Les avocats des parties sont ainsi tenus, dans le dispositif de leurs conclusions, de demander d'abord l'infirmation ou la réformation du jugement, ou encore son annulation, puis d'exposer leurs prétentions au fond.
A défaut de conclusions sollicitant d'abord l'infirmation de la décision dont appel, la cour d'appel ne peut que confirmer le jugement qui lui est déféré.
L'application de cette solution doit être différée, au regard des exigences de l'article 6 § 1 de la Convention de sauvegarde des droits de l'Homme et des libertés fondamentales, aux instances d'appel introduites postérieurement au 17 septembre 2020 (jurisprudence : Cour de cassation, 2è civ., 17 septembre 2020, pourvoi n° 18-23.626).
En l'espèce, Mme [Y] a interjeté appel le 8 février 2021, donc postérieurement au 17 septembre 2020.
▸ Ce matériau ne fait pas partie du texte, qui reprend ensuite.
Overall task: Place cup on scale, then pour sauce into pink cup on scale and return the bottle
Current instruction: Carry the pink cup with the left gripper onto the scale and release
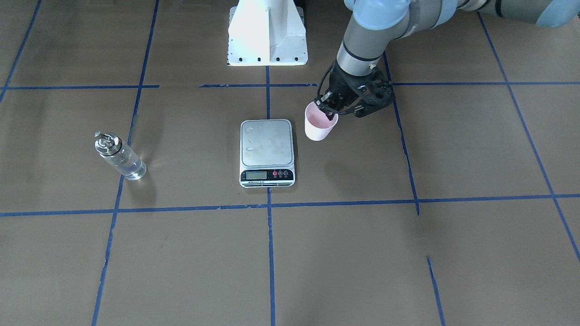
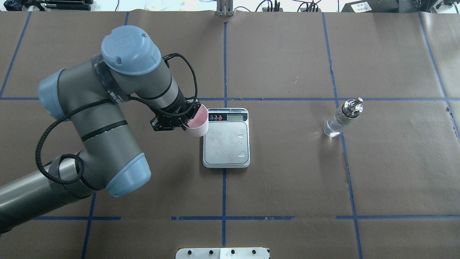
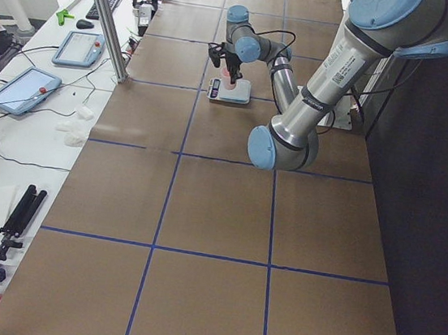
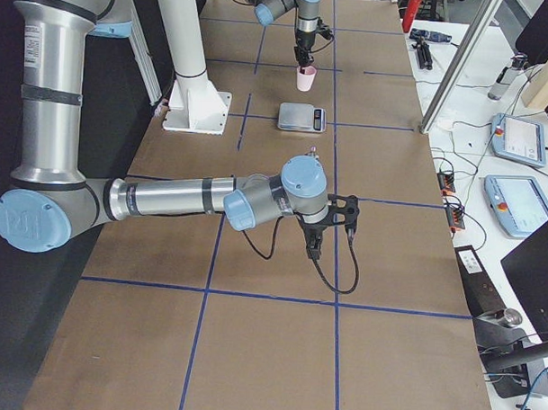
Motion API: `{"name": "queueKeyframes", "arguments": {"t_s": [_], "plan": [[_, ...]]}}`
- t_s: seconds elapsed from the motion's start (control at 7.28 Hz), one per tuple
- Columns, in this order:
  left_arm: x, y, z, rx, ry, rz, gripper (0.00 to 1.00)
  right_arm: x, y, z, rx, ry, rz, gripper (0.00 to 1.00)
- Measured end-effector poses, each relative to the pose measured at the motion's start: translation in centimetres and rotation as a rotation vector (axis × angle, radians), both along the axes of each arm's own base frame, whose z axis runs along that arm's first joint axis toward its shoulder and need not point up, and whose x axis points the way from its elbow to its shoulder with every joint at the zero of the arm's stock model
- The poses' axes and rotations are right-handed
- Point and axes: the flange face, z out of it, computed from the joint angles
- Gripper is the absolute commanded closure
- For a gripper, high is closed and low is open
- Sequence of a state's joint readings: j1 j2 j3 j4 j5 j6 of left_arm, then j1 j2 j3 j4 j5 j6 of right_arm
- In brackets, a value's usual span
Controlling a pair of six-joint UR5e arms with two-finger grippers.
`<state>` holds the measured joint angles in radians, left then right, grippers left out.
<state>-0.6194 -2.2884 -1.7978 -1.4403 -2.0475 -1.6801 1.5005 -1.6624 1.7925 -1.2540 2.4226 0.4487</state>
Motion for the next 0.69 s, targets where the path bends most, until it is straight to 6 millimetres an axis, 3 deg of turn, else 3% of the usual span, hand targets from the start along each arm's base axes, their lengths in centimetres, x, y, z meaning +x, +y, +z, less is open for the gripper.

Ses premières conclusions d'appel transmises le 8 mai 2021 demandaient à la cour, à titre principal, d'annuler le jugement et, à titre subsidiaire, l'infirmation du jugement, en ce qu'il l'a déboutée de sa demande de condamnation de l'association à lui régler des dommages-intérêts en raison de son licenciement nul (subsidiairement, sans cause réelle et sérieuse) et en ce qu'il a limité le montant des dommages-intérêts pour harcèlement moral à 7 500 euros.
Mme [Y] ne sollicitant plus, dans le dispositif de ses dernières conclusions au fond transmises par voie électronique le 20 octobre 2021, ni l'infirmation ni l'annulation du jugement, la cour soulève d'office le moyen tiré du caractère non soutenu de l'appel.
Conformément aux dispositions de l'article 16 du code de procédure civile, il y a lieu d'ordonner la réouverture des débats dans cette seule limite et d'inviter les parties à présenter leurs observations sur ce point.
PAR CES MOTIFS,
La cour,
Soulève d'office le moyen tiré du caractère non soutenu de l'appel, en ce que Mme [G] [Y] ne demande, dans le dispositif de ses dernières conclusions d'appel, ni l'infirmation ni l'annulation du jugement ;
Ordonne la réouverture des débats dans cette seule limite ;
Invite les parties à faire valoir leurs observations avant le 31 octobre 2023 sur le moyen soulevé d'office ;
Rappelle l'affaire à l'audience au fond tenue en formation de conseiller rapporteur le mardi 21 novembre 2023 à 14h00, le présent arrêt valant convocation;
Réserve la demande sur le fondement de l'article 700 du code de procédure civile, ainsi que les dépens.